[Records from a data source]
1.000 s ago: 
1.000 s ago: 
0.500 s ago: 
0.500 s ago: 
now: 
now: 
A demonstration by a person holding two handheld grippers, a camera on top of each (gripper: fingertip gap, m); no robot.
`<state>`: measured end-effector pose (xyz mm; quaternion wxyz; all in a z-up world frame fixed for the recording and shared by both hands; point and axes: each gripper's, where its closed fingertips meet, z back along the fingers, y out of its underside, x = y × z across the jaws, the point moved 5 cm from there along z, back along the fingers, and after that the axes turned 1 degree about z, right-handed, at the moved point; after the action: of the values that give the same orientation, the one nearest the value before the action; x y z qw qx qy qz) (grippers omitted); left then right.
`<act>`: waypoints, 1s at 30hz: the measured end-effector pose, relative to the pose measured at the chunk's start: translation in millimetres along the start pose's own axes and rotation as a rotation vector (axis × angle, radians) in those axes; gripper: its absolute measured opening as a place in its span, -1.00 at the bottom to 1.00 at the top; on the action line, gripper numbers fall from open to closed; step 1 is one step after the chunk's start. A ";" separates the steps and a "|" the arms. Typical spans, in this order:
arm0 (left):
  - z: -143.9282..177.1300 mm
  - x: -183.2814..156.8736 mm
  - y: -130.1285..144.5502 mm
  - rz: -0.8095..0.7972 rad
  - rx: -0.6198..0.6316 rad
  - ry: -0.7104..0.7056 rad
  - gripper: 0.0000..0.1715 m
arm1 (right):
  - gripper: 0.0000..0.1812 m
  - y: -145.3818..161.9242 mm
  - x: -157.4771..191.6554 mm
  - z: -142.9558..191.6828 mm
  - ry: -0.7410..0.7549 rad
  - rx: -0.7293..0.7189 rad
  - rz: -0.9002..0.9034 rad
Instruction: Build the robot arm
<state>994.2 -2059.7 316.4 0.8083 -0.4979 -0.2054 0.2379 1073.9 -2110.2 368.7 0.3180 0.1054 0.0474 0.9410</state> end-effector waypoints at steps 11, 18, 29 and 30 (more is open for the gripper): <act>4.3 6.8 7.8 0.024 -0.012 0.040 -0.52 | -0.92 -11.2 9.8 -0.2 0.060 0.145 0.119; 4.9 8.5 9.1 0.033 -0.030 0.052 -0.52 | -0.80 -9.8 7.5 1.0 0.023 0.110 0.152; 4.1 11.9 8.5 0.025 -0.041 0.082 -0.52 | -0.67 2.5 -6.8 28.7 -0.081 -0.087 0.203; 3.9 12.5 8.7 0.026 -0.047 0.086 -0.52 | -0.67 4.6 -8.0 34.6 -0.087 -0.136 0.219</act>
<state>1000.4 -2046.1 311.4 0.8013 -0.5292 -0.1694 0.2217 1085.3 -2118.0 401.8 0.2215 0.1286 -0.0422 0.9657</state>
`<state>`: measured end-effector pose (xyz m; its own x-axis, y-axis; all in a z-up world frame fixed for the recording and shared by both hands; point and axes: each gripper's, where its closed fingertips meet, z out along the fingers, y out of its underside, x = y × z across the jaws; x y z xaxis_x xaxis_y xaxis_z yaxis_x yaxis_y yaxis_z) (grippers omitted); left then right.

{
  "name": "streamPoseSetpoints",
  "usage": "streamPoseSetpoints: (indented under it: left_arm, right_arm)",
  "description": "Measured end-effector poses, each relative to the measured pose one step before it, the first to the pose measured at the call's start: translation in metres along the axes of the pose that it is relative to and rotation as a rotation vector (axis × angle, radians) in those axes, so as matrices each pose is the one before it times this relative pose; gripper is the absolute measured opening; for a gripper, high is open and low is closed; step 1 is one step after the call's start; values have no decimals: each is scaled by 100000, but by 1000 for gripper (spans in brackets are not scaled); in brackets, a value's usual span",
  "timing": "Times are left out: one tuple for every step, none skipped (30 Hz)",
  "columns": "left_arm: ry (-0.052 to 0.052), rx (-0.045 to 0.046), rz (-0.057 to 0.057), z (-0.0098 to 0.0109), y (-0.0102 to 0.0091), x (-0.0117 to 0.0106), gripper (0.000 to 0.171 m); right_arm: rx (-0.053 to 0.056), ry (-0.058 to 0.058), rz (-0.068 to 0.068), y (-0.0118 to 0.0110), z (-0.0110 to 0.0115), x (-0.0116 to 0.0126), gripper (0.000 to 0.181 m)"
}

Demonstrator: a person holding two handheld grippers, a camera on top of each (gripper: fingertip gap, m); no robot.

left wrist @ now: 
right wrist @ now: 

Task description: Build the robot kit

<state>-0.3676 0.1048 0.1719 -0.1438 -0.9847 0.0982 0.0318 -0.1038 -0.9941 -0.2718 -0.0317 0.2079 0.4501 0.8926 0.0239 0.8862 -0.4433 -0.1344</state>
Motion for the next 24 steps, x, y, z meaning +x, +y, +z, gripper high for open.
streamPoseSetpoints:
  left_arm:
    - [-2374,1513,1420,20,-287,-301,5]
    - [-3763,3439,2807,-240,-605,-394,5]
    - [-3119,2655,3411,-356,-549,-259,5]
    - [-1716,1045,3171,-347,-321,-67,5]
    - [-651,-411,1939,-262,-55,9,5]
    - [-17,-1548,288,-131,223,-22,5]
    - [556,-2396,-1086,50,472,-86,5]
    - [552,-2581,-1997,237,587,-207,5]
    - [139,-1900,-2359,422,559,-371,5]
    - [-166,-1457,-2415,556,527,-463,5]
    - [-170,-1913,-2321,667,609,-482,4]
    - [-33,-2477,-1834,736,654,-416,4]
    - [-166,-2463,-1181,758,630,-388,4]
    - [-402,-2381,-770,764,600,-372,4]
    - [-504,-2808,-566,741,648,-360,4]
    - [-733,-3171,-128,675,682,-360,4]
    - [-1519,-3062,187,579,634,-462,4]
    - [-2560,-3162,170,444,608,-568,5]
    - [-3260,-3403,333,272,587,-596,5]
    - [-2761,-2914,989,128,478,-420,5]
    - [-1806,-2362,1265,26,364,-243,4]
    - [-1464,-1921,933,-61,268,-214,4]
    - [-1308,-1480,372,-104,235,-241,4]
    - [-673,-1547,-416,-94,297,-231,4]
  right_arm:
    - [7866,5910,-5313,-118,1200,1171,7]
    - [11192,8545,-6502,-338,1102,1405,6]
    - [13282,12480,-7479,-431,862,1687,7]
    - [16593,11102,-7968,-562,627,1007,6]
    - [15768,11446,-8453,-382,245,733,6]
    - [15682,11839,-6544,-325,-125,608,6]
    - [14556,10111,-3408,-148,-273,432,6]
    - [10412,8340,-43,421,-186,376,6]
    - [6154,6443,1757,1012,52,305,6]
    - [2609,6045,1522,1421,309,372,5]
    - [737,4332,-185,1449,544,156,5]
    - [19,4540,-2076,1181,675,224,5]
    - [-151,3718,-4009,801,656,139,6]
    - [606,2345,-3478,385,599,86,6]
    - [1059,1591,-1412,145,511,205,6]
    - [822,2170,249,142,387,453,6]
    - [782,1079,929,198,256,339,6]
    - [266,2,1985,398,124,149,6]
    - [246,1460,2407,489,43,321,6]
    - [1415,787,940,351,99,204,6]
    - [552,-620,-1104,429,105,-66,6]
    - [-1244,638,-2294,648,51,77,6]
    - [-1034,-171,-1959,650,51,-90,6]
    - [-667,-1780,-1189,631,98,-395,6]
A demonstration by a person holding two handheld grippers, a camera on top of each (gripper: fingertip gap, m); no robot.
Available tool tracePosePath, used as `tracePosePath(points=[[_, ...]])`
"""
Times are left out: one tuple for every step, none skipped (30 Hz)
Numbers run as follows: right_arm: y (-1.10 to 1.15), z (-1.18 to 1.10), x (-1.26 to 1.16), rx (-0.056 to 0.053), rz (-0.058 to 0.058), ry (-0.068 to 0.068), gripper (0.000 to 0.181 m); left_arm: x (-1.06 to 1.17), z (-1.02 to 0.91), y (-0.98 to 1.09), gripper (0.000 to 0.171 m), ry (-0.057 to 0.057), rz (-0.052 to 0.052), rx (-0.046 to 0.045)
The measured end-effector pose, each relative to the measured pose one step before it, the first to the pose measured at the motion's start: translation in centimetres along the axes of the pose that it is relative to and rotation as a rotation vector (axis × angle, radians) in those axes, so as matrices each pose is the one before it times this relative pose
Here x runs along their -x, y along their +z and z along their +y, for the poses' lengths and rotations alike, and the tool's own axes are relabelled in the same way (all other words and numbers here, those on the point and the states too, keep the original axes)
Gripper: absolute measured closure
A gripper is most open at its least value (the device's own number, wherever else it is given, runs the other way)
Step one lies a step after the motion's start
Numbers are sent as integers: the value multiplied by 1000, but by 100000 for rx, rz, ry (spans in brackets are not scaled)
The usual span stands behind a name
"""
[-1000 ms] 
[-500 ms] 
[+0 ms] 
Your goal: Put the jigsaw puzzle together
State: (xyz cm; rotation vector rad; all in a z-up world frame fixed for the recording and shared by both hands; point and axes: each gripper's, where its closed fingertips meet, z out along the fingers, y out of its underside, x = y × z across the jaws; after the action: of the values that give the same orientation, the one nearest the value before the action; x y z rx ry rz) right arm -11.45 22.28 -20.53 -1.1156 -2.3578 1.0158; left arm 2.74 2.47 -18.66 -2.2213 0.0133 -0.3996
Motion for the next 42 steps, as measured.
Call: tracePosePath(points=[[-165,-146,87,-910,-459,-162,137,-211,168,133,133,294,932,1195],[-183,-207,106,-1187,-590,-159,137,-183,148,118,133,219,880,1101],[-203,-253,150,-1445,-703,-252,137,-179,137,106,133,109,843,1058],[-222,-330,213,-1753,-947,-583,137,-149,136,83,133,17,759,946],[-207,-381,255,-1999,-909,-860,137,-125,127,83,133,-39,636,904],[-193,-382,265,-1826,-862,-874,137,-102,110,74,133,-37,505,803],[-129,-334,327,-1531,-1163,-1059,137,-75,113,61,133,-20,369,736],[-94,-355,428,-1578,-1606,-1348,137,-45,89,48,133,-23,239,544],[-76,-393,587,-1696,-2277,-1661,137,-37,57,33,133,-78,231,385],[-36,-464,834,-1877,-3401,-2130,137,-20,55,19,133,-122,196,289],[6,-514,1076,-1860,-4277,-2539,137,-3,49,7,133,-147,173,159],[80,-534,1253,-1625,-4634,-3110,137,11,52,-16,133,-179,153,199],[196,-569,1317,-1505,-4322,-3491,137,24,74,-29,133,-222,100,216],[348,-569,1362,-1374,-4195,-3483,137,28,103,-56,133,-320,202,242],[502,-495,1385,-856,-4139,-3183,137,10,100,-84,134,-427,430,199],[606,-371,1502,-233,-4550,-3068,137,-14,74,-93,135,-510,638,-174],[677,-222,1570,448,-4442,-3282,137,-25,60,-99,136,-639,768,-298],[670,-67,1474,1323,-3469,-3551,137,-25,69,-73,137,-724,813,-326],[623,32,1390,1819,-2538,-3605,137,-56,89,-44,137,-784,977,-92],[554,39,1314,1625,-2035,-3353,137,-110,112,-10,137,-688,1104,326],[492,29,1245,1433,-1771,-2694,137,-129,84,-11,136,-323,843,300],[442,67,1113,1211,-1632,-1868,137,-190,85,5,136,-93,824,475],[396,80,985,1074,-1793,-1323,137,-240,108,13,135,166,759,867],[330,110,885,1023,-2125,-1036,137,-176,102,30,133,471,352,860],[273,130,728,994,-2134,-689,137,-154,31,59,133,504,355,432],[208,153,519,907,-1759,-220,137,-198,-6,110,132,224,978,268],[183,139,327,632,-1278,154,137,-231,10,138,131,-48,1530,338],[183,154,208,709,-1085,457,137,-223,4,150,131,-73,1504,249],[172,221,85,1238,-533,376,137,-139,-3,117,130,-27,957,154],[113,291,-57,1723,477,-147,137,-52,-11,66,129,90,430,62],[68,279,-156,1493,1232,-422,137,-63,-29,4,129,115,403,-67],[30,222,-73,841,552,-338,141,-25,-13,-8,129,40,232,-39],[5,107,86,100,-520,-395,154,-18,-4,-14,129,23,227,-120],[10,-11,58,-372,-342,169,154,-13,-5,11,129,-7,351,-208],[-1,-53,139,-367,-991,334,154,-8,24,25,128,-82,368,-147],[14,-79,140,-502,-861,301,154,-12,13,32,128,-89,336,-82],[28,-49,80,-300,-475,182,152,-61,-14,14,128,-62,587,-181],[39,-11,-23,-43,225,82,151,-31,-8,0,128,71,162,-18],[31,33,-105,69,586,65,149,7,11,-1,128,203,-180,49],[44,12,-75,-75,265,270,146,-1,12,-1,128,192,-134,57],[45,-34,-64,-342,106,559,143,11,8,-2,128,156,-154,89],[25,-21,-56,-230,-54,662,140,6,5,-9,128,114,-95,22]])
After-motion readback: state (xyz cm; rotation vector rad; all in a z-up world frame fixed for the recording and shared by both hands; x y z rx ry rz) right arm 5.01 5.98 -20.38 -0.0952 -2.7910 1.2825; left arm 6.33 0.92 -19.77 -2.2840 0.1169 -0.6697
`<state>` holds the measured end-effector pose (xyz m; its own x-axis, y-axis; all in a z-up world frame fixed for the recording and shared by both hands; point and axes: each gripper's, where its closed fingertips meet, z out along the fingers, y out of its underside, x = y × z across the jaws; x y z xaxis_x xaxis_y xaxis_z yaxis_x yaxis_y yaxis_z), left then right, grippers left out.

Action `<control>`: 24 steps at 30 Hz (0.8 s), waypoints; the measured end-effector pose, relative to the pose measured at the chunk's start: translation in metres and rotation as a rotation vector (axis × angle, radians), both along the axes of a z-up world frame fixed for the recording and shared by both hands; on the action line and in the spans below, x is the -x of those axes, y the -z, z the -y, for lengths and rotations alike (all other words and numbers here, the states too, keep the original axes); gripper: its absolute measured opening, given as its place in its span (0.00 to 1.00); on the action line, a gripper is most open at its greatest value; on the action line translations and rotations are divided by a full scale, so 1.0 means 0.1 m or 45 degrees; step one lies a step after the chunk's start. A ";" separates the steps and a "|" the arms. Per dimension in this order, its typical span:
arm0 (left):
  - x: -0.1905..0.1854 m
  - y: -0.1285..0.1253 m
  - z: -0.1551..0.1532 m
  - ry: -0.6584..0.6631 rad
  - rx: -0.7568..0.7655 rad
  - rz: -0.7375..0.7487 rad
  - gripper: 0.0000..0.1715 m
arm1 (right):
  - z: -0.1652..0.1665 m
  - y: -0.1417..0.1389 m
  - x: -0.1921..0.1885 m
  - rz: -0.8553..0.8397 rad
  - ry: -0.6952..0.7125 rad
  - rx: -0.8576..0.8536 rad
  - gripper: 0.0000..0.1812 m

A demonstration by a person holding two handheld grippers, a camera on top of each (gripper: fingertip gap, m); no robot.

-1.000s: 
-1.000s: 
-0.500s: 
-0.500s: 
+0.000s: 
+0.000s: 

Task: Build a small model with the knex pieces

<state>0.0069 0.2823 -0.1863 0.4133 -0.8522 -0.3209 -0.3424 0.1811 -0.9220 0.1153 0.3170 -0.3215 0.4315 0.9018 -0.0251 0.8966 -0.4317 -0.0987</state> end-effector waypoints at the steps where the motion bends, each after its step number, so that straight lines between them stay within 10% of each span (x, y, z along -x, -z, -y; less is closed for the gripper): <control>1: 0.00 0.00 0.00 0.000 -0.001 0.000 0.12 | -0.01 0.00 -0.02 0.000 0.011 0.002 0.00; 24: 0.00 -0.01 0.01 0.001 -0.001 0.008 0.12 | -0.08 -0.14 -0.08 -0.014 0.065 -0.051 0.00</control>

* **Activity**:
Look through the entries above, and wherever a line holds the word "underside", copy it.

* **Solution to this exercise**:
`<state>`: measured end-effector pose (xyz mm; quaternion wxyz; all in a z-up world frame fixed for the recording and shared by both hands; point and axes: each gripper's, where its closed fingertips meet, z back along the fingers, y out of its underside, x = y × z across the jaws, the point moved 5 cm from there along z, back along the fingers, and after that the axes turned 1 degree about z, right-handed, at the moved point; after the action: of the values that give the same orientation, the one nearest the value before the action; x y z qw qx qy qz) (grippers omitted); left then right.
`<state>`: measured end-effector pose (xyz m; its own x-axis, y-axis; all in a z-up world frame fixed for the recording and shared by both hands; point and axes: each gripper's, where its closed fingertips meet, z out along the fingers, y out of its underside, x = y × z across the jaws; x y z xaxis_x xaxis_y xaxis_z yaxis_x yaxis_y yaxis_z) (grippers omitted); left then right.
State: (xyz cm; rotation vector rad; all in a z-up world frame fixed for the recording and shared by both hands; point and axes: each gripper's, where its closed fingertips meet, z out along the fingers, y out of its underside, x = y × z across the jaws; after the action: of the values that give the same orientation, the one nearest the value before the action; x y z rx ry rz) right arm -11.45 22.28 -20.53 -1.1156 -2.3578 1.0158; left arm 2.74 2.47 -18.66 -2.2213 0.0133 -0.3996
`<state>` holds the measured end-effector pose (xyz m; its own x-axis, y-axis; all in a z-up world frame fixed for the recording and shared by both hands; point and axes: each gripper's, where its closed fingertips meet, z out along the fingers, y out of its underside, x = y × z across the jaws; x y z xaxis_x xaxis_y xaxis_z yaxis_x yaxis_y yaxis_z), left then right, grippers left out.

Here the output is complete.